PROVIDED RECORDS:

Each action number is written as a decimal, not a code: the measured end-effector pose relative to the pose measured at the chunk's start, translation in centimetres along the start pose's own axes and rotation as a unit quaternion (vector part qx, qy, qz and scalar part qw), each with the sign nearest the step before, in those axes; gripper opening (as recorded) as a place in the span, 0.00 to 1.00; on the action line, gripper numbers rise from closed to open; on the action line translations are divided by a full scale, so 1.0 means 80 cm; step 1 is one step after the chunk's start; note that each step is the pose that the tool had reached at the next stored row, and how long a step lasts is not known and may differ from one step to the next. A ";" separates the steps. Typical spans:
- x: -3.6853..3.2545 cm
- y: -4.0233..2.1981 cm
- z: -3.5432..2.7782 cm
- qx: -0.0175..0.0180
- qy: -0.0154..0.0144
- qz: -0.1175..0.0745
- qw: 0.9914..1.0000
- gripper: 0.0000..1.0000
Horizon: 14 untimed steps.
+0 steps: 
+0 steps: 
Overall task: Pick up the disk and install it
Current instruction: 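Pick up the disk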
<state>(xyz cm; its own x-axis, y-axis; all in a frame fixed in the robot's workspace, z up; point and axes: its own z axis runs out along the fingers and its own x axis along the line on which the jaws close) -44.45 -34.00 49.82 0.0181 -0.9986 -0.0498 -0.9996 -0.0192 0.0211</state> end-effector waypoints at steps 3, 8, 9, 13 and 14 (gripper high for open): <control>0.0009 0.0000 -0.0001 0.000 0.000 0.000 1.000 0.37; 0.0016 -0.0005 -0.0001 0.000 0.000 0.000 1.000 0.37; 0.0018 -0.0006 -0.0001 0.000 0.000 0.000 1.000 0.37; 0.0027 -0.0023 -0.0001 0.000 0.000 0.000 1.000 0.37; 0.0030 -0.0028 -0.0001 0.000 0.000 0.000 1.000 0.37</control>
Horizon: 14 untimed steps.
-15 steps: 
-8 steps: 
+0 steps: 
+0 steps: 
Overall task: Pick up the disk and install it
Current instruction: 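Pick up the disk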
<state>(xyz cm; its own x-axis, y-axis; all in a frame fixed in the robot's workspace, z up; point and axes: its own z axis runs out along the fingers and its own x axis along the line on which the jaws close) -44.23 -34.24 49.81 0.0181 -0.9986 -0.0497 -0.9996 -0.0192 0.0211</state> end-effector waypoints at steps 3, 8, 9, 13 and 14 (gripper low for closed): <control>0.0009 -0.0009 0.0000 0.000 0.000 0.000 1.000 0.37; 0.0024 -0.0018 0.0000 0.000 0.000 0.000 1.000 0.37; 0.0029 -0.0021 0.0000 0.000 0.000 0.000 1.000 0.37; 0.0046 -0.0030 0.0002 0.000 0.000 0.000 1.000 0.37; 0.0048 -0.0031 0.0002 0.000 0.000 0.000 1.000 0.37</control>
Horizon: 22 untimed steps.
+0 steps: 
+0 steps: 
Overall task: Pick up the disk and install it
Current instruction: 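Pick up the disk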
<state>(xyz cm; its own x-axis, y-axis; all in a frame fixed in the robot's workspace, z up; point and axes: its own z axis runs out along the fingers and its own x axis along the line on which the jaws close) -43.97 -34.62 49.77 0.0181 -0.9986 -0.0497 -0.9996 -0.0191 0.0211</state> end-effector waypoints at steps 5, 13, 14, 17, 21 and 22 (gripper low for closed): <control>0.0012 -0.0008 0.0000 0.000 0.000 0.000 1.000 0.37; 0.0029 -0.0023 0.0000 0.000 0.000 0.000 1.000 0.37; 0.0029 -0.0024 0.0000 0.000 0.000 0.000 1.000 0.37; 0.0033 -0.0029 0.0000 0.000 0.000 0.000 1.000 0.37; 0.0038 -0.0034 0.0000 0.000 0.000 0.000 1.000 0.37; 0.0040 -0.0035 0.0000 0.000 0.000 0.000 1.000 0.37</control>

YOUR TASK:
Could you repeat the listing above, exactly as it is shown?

ANSWER BOX:
Each action number is written as a decimal, not a code: the measured end-effector pose relative to the pose measured at the chunk's start, translation in centimetres along the start pose's own axes and rotation as a unit quaternion (vector part qx, qy, qz and scalar part qw), each with the sign nearest the step before, in those axes; gripper opening (as recorded) as a place in the span, 0.00 to 1.00; on the action line, gripper numbers rise from closed to open; on the action line translations are divided by a full scale, so 1.0 means 80 cm; step 1 is one step after the chunk's start; note that each step is the pose that the tool had reached at the next stored row, and how long a step lasts is not known and may differ from one step to the next. A ";" separates the steps. Typical spans:
- x: -3.6853..3.2545 cm
- y: -4.0233..2.1981 cm
- z: -3.5432..2.7782 cm
- qx: -0.0175..0.0180
- qy: -0.0154..0.0144
- qz: -0.1175..0.0745
- qw: 0.9914..1.0000
- gripper: 0.0000..1.0000
Horizon: 14 untimed steps.
+0 steps: 
+0 steps: 
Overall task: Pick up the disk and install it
Current instruction: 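Pick up the disk
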<state>(xyz cm; its own x-axis, y-axis; all in a frame fixed in the robot's workspace, z up; point and axes: its own z axis runs out along the fingers and its own x axis along the line on which the jaws close) -44.45 -34.00 49.82 0.0181 -0.9986 -0.0498 -0.9996 -0.0192 0.0211</state> end-effector waypoints at steps 3, 8, 9, 13 and 14 (gripper high for open): <control>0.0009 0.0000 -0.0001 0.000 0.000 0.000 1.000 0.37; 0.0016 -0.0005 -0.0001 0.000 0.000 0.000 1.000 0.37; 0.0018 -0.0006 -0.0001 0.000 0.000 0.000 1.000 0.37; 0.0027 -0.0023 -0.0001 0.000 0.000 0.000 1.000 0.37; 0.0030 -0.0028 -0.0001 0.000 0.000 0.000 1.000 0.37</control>
Horizon: 14 untimed steps.
-15 steps: 
-8 steps: 
+0 steps: 
+0 steps: 
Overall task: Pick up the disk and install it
Current instruction: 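Pick up the disk
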<state>(xyz cm; its own x-axis, y-axis; all in a frame fixed in the robot's workspace, z up; point and axes: its own z axis runs out along the fingers and its own x axis along the line on which the jaws close) -44.23 -34.24 49.81 0.0181 -0.9986 -0.0497 -0.9996 -0.0192 0.0211</state> end-effector waypoints at steps 3, 8, 9, 13 and 14 (gripper low for closed): <control>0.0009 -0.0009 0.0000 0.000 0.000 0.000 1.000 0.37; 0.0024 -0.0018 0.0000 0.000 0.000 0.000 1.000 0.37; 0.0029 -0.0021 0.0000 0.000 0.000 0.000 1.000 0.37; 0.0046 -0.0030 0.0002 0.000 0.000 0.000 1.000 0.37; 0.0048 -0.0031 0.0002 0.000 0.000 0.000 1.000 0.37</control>
Horizon: 22 untimed steps.
+0 steps: 
+0 steps: 
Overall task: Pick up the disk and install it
Current instruction: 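Pick up the disk
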<state>(xyz cm; its own x-axis, y-axis; all in a frame fixed in the robot's workspace, z up; point and axes: its own z axis runs out along the fingers and its own x axis along the line on which the jaws close) -43.97 -34.62 49.77 0.0181 -0.9986 -0.0497 -0.9996 -0.0191 0.0211</state> end-effector waypoints at steps 5, 13, 14, 17, 21 and 22 (gripper low for closed): <control>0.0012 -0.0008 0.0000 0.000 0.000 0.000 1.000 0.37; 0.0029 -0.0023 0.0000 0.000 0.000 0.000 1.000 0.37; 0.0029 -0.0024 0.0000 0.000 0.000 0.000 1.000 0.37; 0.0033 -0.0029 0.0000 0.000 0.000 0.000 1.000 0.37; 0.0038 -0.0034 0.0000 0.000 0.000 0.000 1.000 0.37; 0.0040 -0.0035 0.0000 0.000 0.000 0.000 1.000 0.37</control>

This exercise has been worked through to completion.